Dataset records
——————

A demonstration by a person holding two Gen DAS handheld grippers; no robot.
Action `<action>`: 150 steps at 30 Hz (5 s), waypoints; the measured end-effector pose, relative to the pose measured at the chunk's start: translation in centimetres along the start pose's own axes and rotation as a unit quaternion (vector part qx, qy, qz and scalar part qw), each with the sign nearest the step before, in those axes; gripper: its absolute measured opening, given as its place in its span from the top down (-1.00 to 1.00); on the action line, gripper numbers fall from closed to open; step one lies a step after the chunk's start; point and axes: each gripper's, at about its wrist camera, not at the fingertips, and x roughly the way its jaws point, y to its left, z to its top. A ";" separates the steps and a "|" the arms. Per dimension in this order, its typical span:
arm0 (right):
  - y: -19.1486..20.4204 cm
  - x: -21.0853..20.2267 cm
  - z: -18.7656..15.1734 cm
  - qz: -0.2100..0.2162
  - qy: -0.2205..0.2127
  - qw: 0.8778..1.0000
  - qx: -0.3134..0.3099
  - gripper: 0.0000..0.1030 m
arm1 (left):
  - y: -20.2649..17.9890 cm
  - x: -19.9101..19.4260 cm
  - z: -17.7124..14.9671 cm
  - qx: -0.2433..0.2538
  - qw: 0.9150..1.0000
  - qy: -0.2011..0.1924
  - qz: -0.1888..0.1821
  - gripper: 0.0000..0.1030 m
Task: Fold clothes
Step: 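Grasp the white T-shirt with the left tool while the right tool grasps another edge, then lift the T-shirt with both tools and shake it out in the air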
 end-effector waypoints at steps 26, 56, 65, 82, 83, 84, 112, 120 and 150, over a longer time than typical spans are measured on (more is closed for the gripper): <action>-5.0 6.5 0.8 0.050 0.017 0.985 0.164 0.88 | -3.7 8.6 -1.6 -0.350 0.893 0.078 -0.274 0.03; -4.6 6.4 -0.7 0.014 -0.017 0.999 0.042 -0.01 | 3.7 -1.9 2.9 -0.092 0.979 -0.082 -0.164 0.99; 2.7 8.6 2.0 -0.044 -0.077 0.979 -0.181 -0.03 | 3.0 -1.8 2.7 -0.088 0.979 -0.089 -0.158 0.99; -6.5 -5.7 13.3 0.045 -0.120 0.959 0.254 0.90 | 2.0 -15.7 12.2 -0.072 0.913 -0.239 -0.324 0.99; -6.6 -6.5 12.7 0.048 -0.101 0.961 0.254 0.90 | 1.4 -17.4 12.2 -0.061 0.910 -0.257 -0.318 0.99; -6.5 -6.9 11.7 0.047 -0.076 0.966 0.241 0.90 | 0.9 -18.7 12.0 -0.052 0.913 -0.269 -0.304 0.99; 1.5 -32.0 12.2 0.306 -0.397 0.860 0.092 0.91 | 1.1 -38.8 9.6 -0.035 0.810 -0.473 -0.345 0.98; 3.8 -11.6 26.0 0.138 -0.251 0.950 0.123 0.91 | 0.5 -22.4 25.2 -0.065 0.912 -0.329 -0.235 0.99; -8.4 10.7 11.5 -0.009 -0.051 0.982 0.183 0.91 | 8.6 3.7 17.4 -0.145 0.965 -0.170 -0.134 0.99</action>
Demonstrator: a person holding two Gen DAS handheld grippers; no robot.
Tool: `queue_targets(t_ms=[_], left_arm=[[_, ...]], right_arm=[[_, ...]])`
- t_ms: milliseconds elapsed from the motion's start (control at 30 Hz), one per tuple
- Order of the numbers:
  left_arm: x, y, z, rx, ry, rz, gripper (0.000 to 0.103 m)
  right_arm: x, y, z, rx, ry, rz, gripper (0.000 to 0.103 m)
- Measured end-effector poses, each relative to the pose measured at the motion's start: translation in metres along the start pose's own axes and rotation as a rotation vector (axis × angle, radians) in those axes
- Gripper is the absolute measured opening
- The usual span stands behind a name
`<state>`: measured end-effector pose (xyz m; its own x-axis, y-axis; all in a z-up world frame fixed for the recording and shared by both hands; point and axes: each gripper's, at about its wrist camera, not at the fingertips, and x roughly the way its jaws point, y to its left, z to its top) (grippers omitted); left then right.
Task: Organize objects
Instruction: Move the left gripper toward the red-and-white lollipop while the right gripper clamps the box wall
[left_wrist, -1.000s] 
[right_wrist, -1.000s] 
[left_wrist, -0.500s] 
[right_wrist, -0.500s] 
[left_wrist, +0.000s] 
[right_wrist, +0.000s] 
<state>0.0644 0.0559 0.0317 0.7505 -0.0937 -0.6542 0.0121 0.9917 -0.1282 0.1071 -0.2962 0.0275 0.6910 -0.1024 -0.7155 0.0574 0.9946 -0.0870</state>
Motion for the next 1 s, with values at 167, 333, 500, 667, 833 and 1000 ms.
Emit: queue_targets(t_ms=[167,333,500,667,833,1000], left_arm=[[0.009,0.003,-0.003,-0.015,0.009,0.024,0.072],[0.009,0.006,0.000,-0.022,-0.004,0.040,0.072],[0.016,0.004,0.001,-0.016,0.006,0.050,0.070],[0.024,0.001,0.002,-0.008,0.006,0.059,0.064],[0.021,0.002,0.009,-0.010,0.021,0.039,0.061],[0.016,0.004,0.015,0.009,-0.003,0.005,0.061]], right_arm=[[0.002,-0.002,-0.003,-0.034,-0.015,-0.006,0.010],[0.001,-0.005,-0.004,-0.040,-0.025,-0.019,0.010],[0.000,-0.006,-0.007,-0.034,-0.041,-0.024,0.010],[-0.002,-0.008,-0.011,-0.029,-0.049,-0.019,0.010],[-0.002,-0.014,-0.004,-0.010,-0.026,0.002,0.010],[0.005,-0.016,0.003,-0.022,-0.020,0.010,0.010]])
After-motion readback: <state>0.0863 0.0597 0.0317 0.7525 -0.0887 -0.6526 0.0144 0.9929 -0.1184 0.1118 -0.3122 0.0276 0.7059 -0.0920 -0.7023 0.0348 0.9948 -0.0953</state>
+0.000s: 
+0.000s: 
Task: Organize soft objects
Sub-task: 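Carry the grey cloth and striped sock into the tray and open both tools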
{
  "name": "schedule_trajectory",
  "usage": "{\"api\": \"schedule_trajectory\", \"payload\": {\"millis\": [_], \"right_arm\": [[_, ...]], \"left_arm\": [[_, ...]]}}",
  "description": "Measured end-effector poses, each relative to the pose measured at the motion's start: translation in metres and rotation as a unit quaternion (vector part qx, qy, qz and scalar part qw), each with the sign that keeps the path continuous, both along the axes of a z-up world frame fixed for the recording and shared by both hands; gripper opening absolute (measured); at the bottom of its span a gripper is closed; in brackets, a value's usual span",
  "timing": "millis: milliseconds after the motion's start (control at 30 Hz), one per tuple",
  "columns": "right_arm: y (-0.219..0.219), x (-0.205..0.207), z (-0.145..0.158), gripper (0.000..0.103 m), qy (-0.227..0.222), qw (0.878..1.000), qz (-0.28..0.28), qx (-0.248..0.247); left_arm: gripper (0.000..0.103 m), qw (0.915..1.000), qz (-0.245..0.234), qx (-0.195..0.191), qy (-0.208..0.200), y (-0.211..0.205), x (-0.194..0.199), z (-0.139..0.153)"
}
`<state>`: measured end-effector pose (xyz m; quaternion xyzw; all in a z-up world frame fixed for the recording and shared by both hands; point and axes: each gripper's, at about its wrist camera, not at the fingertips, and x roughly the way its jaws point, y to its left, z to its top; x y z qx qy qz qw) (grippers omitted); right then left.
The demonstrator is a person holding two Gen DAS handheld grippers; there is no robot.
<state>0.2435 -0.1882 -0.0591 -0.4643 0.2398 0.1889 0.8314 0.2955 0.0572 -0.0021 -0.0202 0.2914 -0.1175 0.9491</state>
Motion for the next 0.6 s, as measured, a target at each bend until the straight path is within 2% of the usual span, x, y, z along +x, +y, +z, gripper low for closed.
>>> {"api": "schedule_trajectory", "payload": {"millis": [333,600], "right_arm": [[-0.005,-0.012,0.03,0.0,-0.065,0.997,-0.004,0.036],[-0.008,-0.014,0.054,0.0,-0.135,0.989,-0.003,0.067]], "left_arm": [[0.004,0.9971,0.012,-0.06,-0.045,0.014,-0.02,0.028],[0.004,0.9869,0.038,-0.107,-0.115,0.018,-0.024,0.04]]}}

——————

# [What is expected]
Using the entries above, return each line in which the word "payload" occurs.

# [Exercise response]
  "usage": "{\"api\": \"schedule_trajectory\", \"payload\": {\"millis\": [_], \"right_arm\": [[_, ...]], \"left_arm\": [[_, ...]]}}",
>>> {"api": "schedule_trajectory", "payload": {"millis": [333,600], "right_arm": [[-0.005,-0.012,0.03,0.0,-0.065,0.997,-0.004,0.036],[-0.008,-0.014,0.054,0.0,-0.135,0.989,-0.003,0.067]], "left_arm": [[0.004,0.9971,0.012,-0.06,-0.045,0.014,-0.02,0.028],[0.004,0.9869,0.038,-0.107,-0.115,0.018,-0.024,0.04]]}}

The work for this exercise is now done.